# Work request
What lines of the data hold the string "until"? Copy them all.

# Data items
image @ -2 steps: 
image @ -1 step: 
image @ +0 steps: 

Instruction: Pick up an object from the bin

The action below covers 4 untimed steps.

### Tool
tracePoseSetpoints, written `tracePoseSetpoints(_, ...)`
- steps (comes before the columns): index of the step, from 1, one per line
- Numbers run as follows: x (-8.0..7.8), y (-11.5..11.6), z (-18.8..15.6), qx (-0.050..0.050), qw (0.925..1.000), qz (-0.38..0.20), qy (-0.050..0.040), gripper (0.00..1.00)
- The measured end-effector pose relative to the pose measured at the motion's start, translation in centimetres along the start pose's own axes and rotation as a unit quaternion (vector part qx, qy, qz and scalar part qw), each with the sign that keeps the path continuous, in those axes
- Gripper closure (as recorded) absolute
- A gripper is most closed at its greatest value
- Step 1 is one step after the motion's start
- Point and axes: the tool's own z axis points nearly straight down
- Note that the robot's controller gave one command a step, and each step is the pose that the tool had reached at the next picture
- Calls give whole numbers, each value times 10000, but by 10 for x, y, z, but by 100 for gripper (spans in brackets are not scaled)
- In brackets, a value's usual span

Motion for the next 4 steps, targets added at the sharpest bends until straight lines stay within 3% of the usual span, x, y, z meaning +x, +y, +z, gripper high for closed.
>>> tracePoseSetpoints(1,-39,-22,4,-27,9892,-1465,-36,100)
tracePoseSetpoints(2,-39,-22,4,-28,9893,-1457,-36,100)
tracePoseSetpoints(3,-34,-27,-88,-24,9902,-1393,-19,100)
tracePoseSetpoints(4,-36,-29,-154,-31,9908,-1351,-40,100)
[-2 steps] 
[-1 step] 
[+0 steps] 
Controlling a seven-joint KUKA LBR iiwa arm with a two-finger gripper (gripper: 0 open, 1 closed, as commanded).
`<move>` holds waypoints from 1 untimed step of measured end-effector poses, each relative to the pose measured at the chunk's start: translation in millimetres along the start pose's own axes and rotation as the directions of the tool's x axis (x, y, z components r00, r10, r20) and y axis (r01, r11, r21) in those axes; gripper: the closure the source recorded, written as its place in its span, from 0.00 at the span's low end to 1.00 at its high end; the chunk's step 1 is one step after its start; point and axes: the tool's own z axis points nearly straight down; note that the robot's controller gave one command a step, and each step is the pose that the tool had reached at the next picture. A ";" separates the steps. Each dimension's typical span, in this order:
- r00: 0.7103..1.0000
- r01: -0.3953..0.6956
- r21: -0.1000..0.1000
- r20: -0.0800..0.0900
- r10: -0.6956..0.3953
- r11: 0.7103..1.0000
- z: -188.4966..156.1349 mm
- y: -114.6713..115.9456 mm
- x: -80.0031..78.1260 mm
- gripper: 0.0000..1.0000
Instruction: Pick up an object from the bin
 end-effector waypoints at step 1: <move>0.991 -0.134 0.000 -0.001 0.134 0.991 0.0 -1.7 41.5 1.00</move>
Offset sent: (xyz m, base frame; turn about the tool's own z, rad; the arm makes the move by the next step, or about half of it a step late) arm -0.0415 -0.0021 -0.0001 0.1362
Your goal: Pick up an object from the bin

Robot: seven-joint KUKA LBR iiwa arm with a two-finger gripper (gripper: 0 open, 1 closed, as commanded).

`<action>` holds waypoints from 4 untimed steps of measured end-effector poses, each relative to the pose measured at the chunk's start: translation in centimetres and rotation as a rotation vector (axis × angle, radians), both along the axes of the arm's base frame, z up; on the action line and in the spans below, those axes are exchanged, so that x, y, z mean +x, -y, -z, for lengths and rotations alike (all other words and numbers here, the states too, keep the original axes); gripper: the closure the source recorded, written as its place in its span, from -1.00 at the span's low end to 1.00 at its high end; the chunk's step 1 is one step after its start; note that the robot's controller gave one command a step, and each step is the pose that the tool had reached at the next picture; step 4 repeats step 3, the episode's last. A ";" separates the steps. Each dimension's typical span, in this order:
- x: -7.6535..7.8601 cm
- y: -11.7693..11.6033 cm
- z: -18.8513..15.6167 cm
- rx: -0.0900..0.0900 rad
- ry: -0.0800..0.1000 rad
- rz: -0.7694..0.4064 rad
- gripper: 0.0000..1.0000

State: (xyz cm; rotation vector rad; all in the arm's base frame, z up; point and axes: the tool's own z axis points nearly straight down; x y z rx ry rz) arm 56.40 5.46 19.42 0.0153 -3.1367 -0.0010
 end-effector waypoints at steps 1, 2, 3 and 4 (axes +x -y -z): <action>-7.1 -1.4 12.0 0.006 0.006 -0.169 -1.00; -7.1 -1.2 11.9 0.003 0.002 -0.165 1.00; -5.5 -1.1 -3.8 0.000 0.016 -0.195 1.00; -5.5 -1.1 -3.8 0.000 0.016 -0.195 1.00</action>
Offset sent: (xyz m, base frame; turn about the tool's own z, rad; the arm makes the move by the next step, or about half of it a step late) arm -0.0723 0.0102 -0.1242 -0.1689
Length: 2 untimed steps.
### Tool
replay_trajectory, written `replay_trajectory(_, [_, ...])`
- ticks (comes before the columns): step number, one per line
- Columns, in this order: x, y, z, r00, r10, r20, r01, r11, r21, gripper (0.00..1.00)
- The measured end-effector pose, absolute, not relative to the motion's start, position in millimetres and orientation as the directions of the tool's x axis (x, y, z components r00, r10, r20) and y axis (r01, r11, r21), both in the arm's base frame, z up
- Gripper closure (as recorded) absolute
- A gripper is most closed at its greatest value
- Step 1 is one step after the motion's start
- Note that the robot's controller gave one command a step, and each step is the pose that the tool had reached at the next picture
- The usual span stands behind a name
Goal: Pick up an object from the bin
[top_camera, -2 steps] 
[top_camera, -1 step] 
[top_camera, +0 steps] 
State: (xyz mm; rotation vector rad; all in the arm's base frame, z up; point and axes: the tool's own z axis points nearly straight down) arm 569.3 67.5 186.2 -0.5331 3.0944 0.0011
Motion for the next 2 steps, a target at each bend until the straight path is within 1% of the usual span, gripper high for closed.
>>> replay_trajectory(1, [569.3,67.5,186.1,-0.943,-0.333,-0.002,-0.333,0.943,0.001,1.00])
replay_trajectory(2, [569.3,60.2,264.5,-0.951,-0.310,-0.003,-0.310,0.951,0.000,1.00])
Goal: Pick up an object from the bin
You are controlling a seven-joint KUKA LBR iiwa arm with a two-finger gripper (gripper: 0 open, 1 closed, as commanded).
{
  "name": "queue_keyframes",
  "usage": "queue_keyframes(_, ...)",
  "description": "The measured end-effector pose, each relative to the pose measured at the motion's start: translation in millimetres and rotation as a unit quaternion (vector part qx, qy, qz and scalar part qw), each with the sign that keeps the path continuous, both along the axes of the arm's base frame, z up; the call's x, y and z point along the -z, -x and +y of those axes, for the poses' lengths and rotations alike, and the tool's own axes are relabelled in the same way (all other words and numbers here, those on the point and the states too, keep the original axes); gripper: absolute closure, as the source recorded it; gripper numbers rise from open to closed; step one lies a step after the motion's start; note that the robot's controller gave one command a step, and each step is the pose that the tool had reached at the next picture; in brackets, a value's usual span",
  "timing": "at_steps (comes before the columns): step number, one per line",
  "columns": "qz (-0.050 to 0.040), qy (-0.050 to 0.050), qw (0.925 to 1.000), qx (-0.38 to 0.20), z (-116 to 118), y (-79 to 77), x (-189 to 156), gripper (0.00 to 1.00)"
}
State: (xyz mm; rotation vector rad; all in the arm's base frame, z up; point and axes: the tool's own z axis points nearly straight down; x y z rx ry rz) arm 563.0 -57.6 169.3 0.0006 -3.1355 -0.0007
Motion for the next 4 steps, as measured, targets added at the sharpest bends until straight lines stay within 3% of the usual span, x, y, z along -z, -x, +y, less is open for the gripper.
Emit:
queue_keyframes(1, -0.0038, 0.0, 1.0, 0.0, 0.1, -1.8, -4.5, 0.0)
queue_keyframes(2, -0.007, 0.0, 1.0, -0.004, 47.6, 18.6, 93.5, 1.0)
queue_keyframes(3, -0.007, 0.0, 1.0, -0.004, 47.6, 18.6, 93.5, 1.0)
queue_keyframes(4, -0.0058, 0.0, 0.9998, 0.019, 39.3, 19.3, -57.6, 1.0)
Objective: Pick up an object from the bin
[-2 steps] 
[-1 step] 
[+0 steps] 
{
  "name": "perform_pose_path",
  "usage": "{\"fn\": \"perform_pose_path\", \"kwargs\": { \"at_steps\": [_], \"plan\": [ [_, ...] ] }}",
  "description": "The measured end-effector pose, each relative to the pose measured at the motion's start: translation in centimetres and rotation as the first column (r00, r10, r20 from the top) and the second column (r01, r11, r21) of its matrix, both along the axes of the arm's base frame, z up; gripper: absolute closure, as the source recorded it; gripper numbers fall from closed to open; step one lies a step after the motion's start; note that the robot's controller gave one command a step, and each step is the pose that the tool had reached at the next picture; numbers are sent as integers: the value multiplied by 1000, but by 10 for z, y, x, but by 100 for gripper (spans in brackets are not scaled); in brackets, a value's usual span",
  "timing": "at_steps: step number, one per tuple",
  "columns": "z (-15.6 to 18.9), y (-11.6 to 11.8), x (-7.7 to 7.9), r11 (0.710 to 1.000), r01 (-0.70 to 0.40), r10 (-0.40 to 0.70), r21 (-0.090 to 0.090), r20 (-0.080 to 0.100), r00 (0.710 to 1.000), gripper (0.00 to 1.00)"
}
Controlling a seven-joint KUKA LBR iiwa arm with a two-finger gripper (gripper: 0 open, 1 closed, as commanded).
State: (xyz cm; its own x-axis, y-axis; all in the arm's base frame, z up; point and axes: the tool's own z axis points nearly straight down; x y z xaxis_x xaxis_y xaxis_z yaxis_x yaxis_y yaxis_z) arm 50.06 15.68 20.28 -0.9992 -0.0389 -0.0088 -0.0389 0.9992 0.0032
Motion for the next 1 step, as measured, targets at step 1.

# Output of the exercise
Motion for the next 4 steps, targets added at the sharpest bends until straight lines stay within 3% of the usual span, x, y, z meaning +x, +y, +z, gripper high for closed.
Motion for the next 2 steps, a target at each bend until the straight path is within 1% of the usual span, gripper high for closed.
Motion for the next 4 steps, as measured, targets added at the sharpest bends until straight lines stay within 3% of the usual span, x, y, z along -z, -x, +y, less is open for the gripper.

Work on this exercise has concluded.